KISTA is a pathological cavity in organs and tissues that has a wall and contents. The size of such cavities, the structure of their walls and the nature of the contents vary depending on the origin of the cysts, the age of their formation, localization, etc. True cysts are distinguished, the inner surface of which is lined with epithelium (less often endothelium), and false cysts (pseudocysts), devoid of special lining. Cysts are acquired and congenital.

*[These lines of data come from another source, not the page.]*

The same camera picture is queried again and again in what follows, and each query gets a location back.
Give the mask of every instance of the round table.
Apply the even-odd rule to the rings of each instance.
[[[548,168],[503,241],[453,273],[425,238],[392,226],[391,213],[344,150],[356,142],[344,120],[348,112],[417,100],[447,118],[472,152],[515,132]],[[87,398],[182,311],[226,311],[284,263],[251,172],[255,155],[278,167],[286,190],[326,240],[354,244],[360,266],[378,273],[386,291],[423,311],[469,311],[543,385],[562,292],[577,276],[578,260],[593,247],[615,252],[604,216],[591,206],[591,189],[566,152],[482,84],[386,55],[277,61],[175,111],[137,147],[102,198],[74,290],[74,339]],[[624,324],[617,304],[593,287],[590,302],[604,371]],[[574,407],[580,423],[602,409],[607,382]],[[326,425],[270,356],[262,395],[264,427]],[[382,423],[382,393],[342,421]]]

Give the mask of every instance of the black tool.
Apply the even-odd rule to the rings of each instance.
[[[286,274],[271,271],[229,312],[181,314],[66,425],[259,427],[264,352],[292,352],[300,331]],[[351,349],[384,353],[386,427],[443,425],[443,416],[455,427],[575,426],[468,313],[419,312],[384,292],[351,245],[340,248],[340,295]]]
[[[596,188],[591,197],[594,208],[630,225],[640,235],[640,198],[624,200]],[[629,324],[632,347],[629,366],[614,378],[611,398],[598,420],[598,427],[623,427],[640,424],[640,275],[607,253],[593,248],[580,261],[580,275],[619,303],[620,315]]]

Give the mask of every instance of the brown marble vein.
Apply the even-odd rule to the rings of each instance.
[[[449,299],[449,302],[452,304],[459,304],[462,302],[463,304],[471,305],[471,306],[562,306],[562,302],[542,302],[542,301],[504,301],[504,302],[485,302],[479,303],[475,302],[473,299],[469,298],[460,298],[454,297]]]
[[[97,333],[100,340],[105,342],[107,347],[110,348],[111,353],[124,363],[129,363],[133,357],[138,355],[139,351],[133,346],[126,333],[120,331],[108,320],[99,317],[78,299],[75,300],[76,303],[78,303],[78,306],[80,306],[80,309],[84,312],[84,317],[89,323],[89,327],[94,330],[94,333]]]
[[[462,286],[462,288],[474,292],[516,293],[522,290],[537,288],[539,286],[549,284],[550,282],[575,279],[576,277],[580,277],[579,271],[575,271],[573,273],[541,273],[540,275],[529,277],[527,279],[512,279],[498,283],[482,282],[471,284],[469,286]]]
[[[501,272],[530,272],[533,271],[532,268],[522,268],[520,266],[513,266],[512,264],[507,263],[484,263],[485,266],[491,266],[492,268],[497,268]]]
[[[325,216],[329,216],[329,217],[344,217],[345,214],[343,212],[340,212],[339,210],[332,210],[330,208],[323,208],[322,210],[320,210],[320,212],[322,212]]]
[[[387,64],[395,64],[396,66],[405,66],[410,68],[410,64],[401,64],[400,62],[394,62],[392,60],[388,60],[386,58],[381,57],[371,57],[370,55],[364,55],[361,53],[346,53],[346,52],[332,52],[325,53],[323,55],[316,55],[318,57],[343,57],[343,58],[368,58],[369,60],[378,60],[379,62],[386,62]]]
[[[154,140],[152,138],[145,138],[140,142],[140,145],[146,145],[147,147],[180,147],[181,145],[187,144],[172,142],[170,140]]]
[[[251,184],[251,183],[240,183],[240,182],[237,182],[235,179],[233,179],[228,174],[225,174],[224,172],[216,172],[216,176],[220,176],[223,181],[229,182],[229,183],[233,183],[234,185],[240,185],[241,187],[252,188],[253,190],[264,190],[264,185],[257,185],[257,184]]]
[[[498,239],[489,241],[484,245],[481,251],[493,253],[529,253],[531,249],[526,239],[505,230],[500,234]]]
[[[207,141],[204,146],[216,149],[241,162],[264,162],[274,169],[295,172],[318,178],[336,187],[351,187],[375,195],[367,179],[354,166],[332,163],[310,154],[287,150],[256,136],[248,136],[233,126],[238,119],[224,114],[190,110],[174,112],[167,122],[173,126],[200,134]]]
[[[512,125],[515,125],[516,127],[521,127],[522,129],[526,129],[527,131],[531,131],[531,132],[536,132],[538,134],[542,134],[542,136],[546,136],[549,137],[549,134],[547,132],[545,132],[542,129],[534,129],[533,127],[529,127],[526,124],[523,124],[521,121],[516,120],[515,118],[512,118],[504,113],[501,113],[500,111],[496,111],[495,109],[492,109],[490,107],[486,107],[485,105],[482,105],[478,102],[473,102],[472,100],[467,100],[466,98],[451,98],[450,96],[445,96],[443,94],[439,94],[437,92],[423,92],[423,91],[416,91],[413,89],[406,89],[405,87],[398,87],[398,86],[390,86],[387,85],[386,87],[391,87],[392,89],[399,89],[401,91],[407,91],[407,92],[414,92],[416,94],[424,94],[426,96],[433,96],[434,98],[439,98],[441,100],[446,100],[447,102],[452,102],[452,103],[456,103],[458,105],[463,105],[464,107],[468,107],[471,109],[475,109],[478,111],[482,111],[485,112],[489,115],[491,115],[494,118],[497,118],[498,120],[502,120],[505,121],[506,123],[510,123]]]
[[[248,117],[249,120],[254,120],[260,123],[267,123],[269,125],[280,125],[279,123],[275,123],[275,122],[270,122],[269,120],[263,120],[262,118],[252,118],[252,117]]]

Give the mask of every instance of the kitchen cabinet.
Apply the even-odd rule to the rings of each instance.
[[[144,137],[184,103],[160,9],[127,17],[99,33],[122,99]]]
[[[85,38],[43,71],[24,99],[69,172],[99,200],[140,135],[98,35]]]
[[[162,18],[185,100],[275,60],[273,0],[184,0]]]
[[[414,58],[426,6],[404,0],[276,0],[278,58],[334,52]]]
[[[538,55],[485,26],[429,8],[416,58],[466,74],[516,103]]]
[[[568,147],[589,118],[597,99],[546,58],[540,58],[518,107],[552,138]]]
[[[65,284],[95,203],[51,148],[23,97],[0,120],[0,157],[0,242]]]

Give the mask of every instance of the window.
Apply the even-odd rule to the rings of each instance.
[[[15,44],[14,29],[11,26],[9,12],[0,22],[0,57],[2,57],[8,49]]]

According to the mechanism of formation of cysts, they are divided into retention, ramiolytic, parasitic, traumatic, dysontogenetic and tumor ones. Retention cysts (usually acquired) are formed in the glands, for example, salivary, sebaceous, mammary, due to impaired outflow of the secretion produced by them. The latter, accumulating in the ducts of the gland or its lobules, stretches them, and a cavity with sebaceous, mucous, watery, or other contents gradually forms.
Ramolytic cysts (cysts from softening) form in the necrotic focus after aseptic decay and resorption of necrotic masses. The wall of such a cyst is formed by organ tissue, which can be replaced later by connective tissue. Ramolytic cysts are found in the brain, tumors, alveolar bone or jaw body, as well as in bone tissue in areas of its dystrophy.
Traumatic cysts result from damage to epithelial tissues with their displacement. They are localized on the hands, in the iris of the eye, sometimes in the pancreas and bone tissue.
The formation of dysontogenetic (congenital) cysts is associated with the expansion of preserved embryonic channels and pockets or with an abnormality in the development of parenchymal organs. Branchiogenic cysts located along the lateral surface of the neck belong to dysontogenetic; median cysts arising from the reduced thyroid-lingual duct; parovarial cysts, multiple cysts of the kidneys, liver, etc. Often there are dermoid cysts containing ectoderm elements (horny masses, hair, etc.).
Tumor cysts form in tumors of glandular origin, for example, in ovarian cysts.